Das damals fast vierjährige Kind war im Mai 2007 im portugiesischen Ferienort Praia da Luz verschwunden. Bis heute gehen Kate und Gerry McCann davon aus, dass Madeleine entführt wurde und weiterhin am Leben ist. Die Ermittlungen der portugiesischen Polizei, unterstützt von britischen Experten, haben bislang nicht auf die Spur des verschwundenen Mädchens geführt. Im Rahmen ihrer Ermittlungen haben die portugiesischen Behörden die McCanns als Verdächtige eingestuft und vernommen, ohne dass daraus ein konkreter Vorwurf erwuchs. Auch die Ermittlungen gegen einen britischen Staatsbürger aus Praia da Luz, in der britischen Presse immer wieder mit vollem Namen genannt und in Bildern gezeigt, haben bislang nichts Konkretes ergeben. Den wenigen Fakten, die bekannt wurden, stand eine lang anhaltende, umfassende Berichterstattung voller Spekulationen und Verdächtigungen gegenüber. Vor allem in Großbritannien und Portugal.

Ob die McCanns nun auch gegen andere Zeitungen vorgehen wollen, ließ ihr Sprecher gestern bei einer Pressekonferenz offen. Er nannte Geschichten über den angeblichen Verkauf des Kindes an Menschenhändler durch ihre Eltern oder die Teilnahme der McCanns an Sexpartys als besonders abscheuliche Beispiele der jetzt inkriminierten Berichterstattung. Auf mehr als 100 Artikel in den vier Zeitungen habe sich die Beschwerde bezogen. Der Sprecher betonte aber, dass Madeleines Eltern nichts gegen die Medien als solche hätten. Schließlich hätten sie bei der Suche nach dem Mädchen gern mit ihnen zusammengearbeitet und würden das auch weiterhin tun.

Das britische Paar hatte eine internationale Kampagne organisiert, um die Suche nach Madeleine zu forcieren. Die McCanns besuchten europäische Hauptstädte, darunter Berlin, und auch den Vatikan. Spenden finanzierten die Kampagne. Kritik wurde allerdings laut, als herauskam, dass die McCanns Geld aus dem Spendenfonds auch zur Abzahlung der Hypothek ihres Hauses in Großbritannien verwendeten.

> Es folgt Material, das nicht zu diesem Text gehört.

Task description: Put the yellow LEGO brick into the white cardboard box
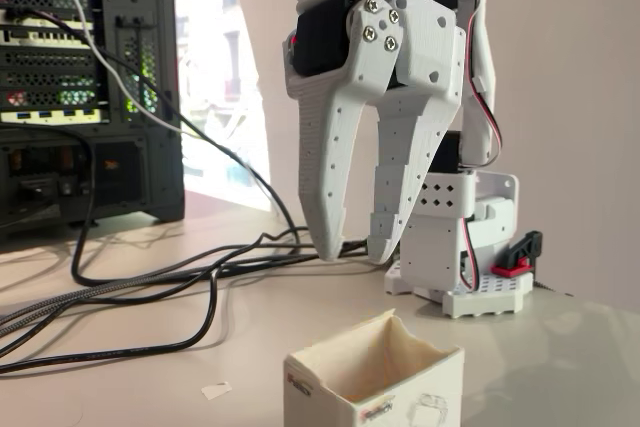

Die Kampagne werde fortgesetzt, kündigte der Sprecher der McCanns an, vor allem mit weiteren privaten Ermittlungen. In welche Richtung diese gingen und wer sie anstellen soll, dazu wollte der Sprecher am Mittwoch nichts sagen. Die BBC berichtete, das Geld im Spendenfonds werde durch die Entschädigungszahlung der vier Zeitungen auf rund 1,6 Millionen Euro verdoppelt.

Beispiellos ist der Schritt der Zeitungen allerdings nicht. Immer mal wieder drucken britische Blätter Entschuldigungen, wenn auch selten auf ihrer Titelseite. „Sorry Elton“, schrieb dort die „Sun“ 1987 und entschuldigte sich damit beim Sänger Elton John für eine Geschichte über angebliche Kontakte zu Callboys. Dass nun gleich vier Zeitungen kollektiv um Verzeihung bitten, ist auch auf der Insel noch nicht dagewesen.